I think this is exactly the deep problem, the fundamental trade-off, that agents face in both empirical and logical bargaining. I am not convinced all superintelligences will resolve this trade-off in similar enough ways to allow for Pareto-optimality (instead of falling for trapped priors i.e. commitment races), due to the resolution's dependence on the superintelligences' early prior.

[-]Eliezer Yudkowsky2y137

I am denying that superintelligences play this game in a way that looks like "Pick an ordinal to be your level of sophistication, and whoever picks the higher ordinal gets $9." I expect sufficiently smart agents to play this game in a way that doesn't incentivize attempts by the opponent to be more sophisticated than you, nor will you find yourself incentivized to try to exploit an opponent by being more sophisticated than them, provided that both parties have the minimum level of sophistication to be that smart.

If faced with an opponent stupid enough to play the ordinal game, of course, you just refuse all offers less than $9, and they find that there's no ordinal level of sophistication they can pick which makes you behave otherwise. Sucks to be them!

[-]Martín Soto2y60

I agree most superintelligences won't do something which is simply "play the ordinal game" (it was just an illustrative example), and that a superintelligence can implement your proposal, and that it is conceivable most superintelligences implement something close enough to your proposal that they reach Pareto-optimality. What I'm missing is why that is likely.

Indeed, the normative intuition you are expressing (that your policy shouldn't in any case incentivize the opponent to be more sophisticated, etc.) is already a notion of fairness (although in the first meta-level, rather than object-level). And why should we expect most superintelligences to share it, given the dependence on early beliefs and other pro tanto normative intuitions (different from ex ante optimization)? Why should we expect this to be selected for? (Either inside a mind, or by external survival mechanisms)
Compare, especially, to a nascent superintelligence who believes most others might be simulating it and best-responding (thus wants to be stubborn). Why should we think this is unlikely?
Probably if I became convinced trapped priors are not a problem I would put much more probability on superintelligences eventually coordinating.

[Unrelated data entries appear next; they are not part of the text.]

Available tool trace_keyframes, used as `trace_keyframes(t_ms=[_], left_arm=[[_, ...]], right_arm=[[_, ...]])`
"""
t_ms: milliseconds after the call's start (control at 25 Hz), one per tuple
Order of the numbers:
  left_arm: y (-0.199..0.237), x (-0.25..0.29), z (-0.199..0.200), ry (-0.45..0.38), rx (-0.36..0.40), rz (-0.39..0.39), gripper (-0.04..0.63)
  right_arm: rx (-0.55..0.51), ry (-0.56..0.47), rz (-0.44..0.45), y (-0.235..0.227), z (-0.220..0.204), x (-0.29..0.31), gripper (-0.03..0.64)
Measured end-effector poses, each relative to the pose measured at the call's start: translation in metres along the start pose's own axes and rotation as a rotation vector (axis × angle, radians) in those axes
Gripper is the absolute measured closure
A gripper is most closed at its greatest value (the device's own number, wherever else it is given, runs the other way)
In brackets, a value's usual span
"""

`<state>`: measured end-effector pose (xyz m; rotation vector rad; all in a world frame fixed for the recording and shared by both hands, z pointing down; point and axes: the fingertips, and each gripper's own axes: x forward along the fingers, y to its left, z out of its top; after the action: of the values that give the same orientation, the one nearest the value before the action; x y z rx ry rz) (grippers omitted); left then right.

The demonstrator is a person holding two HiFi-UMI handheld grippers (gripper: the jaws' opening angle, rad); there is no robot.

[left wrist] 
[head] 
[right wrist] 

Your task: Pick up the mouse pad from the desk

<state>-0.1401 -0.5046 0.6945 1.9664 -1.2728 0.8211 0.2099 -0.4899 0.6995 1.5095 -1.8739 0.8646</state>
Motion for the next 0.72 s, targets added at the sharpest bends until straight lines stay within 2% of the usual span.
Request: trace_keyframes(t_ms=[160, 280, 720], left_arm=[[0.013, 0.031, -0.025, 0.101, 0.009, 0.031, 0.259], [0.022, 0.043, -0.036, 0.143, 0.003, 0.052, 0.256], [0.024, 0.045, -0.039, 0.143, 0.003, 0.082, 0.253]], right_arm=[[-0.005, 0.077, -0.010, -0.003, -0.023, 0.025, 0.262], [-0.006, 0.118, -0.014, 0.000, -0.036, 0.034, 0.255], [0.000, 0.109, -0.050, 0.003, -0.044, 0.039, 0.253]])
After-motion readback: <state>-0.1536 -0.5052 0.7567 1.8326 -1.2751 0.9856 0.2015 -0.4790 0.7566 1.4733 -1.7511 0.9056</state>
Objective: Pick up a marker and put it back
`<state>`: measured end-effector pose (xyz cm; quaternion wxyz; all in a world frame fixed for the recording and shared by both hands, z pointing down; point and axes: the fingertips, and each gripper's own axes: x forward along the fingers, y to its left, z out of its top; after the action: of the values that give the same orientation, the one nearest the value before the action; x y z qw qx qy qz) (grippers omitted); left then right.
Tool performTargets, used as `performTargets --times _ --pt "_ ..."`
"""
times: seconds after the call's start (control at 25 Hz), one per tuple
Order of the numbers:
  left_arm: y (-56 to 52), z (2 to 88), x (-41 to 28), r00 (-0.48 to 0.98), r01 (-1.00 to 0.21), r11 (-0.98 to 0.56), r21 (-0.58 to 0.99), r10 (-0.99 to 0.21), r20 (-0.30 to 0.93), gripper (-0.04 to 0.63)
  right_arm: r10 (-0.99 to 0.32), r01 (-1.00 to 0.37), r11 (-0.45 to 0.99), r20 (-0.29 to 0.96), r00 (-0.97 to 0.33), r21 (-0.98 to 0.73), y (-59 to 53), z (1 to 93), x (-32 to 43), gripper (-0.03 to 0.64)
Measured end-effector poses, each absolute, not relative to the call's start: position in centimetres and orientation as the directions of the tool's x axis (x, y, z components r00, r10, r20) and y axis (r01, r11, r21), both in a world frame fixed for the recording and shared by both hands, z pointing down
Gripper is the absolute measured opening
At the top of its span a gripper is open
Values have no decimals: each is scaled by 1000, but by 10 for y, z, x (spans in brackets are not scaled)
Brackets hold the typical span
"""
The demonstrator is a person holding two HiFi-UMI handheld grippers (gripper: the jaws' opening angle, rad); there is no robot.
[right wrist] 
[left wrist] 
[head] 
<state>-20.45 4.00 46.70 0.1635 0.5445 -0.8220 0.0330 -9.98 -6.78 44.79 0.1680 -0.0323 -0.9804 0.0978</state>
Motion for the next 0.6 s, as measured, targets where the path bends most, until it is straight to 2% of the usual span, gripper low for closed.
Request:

Another way to put it is: "Sucks to be them!" Yes sure, but also sucks to be me who lost the $1! And maybe sucks to be me who didn't do something super hawkish and got a couple other players to best-respond! While it is true these normative intuitions pull on me less than the one you express, why should I expect this to be the case for most superintelligences?

[-]DaemonicSigil4yΩ110

The Ultimatum game seems like it has pretty much the same type signature as the prisoner's dilemma: Payoff matrix for different strategies, where the players can roll dice to pick which strategy they use. Does timeless decision theory return the "correct answer" (second player rejects greedy proposals with some probability) when you feed it the Ultimatum game?

[-]Raemon5yΩ6120

Okay, so now having thought about this a bit...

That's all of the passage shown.